The Dark Path Through
Why is it so hard to remember that every day is truly a gift? If it were easier to remember that, perhaps grief would be understandable, forgiveness more accessible, and resentment impossible?
Dear Mom,
I don’t know. It feels as though something just won’t “click.” It feels as though it has to do with acceptance / embracing “life” (and death) – embracing the moments – and I’ve not developed the capacity to do that? I miss you!
Your loving son,
BarryPS – It’s like I can understand something intellectually (mind?), but my body (heart?) hasn’t metabolized it? And I keep going-back to / getting pulled-back into grief and (self)forgiveness (pain) and into a conflict between Service to my Beloveds and Service to self (little “s”) – my own (ego / selfishness) path / purpose / desires / needs / peace / contentment / happiness. And will I ever resolve / reconcile this conflict – and would it alleviate my suffering? I’m trying really hard Ma – trying really hard to remember that which gives me life, gives me purpose, and that which redeems me.
I wrote the above a week or so ago to try to address this seeming unending dilemma of great grief. Ever since my Mother passed-away in October of 2022, I have been in a sort of fugue state (“Dark Night of the Soul”), and have been trying to “think” my way out of it - from every imaginable angle. And in that process, I’ve dredged-up all manner of issues / wounds that require the “light of day” for additional scrutiny. And you understand that it’s not just about the loss of my Mother - that it’s about a succession (and accumulation) of losses these last several years - and not just the deaths of Beloveds.
Those that have accumulated - such as lost friendships, lost teachers, lost communities, lost jobs, lost income, lost savings, lost opportunities, lost family, lost intimate partners, lost environs, lost joie de vivre, lost meaning, lost purpose, lost drive / ambition, lost dreams, etc. But the loss of Lefty (The Winter Solstice of 2017) and then that of my Mother have been “peak experiences” or those akin to some sort of “threshold experience” - and I no longer separate them. It’s as if they have blended into each other - and I can no longer discern where one stops and the other starts. My Belief System / Faith has had me “Hold” these particular Beloveds in a very profound (Divine) “configuration” for some time - so the resulting reckoning has been great. A seeming impossible task.

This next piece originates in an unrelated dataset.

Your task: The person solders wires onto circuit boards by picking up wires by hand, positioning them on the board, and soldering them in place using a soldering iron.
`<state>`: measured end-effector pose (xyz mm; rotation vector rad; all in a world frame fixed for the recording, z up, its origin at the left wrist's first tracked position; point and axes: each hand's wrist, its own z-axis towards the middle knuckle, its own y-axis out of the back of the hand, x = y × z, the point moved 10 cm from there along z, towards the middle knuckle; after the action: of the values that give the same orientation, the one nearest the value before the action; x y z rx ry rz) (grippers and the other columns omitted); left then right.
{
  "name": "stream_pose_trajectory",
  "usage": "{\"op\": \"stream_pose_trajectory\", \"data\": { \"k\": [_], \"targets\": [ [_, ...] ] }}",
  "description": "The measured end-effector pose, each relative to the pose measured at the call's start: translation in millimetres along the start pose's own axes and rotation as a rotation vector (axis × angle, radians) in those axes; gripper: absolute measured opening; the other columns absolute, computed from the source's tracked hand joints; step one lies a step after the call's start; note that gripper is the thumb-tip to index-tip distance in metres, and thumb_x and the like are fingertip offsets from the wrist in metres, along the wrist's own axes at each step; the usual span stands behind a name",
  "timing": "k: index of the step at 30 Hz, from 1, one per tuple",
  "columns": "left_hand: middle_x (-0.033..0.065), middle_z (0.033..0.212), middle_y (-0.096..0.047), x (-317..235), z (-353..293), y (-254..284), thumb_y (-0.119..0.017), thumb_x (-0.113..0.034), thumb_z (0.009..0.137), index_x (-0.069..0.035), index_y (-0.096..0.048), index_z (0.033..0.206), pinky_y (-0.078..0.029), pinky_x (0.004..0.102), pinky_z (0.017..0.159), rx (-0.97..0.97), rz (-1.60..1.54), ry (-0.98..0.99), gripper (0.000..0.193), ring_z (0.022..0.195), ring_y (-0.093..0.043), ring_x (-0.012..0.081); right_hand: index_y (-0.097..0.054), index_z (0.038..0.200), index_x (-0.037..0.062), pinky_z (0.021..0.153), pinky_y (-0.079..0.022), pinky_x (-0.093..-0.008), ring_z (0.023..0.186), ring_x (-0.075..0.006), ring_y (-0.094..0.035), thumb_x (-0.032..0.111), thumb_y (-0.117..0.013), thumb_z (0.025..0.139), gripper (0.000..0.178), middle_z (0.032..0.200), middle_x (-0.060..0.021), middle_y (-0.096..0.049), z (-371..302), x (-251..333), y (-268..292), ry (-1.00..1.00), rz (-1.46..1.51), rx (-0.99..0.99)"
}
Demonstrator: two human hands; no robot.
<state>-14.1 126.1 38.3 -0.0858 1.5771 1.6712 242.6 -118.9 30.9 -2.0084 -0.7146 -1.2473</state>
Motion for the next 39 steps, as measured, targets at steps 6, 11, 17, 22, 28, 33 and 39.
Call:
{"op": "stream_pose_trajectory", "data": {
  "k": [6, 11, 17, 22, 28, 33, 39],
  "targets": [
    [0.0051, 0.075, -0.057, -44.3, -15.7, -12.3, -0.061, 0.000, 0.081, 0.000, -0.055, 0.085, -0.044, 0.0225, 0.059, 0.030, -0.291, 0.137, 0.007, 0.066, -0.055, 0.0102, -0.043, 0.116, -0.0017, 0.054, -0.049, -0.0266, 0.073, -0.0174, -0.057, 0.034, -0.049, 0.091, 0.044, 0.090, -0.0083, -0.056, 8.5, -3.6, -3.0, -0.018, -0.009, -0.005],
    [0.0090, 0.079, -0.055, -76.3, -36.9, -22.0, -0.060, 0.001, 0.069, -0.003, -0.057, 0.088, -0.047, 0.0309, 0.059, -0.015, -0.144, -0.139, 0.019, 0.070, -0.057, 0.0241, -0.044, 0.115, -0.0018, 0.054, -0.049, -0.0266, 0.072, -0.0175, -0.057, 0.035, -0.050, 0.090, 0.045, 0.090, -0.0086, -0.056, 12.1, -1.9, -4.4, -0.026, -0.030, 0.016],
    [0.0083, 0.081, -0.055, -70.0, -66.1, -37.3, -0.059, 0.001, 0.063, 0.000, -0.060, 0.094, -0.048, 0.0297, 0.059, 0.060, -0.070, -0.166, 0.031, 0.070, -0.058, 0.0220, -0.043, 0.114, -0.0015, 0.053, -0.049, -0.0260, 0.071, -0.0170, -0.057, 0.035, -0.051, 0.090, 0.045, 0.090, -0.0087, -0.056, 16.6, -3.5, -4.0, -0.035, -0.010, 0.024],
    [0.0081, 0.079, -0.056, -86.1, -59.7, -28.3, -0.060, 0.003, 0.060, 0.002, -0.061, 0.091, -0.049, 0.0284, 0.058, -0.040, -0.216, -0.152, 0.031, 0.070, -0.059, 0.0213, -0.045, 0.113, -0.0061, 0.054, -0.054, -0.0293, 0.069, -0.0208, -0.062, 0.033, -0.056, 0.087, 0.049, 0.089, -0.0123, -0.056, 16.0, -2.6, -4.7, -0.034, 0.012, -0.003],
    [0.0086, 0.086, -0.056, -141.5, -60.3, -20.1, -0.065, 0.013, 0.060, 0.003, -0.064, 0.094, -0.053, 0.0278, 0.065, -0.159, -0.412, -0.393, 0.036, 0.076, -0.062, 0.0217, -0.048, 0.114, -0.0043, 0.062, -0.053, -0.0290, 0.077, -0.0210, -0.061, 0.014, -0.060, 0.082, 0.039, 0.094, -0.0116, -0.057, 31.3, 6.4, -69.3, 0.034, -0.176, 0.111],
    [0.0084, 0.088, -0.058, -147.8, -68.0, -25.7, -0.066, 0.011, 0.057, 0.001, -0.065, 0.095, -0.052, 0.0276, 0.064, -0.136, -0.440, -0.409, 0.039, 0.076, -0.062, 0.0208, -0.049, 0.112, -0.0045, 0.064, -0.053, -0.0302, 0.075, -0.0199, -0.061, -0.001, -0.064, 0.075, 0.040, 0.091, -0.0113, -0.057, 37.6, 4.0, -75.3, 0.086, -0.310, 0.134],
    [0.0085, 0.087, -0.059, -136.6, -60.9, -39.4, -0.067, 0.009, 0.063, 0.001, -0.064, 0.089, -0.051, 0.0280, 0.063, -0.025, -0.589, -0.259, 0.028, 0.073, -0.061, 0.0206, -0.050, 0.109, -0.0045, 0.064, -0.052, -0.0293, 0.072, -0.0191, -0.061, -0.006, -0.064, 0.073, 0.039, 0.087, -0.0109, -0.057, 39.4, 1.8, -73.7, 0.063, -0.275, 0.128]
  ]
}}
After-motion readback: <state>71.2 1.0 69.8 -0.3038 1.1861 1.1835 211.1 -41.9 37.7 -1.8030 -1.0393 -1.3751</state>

It has been, and continues to be, a dark path through.
“…the problems of the human heart, in conflict with itself.”
Grief and forgiveness - particularly self-forgiveness - appear to be my greatest, hardest lessons to date (I am 58 y.o.). And I’ve recently added “ressentiment,” using the French word in honor of Friedrich Nietzsche - as this particular lesson appears connected, but worthy of a separate analysis and mention.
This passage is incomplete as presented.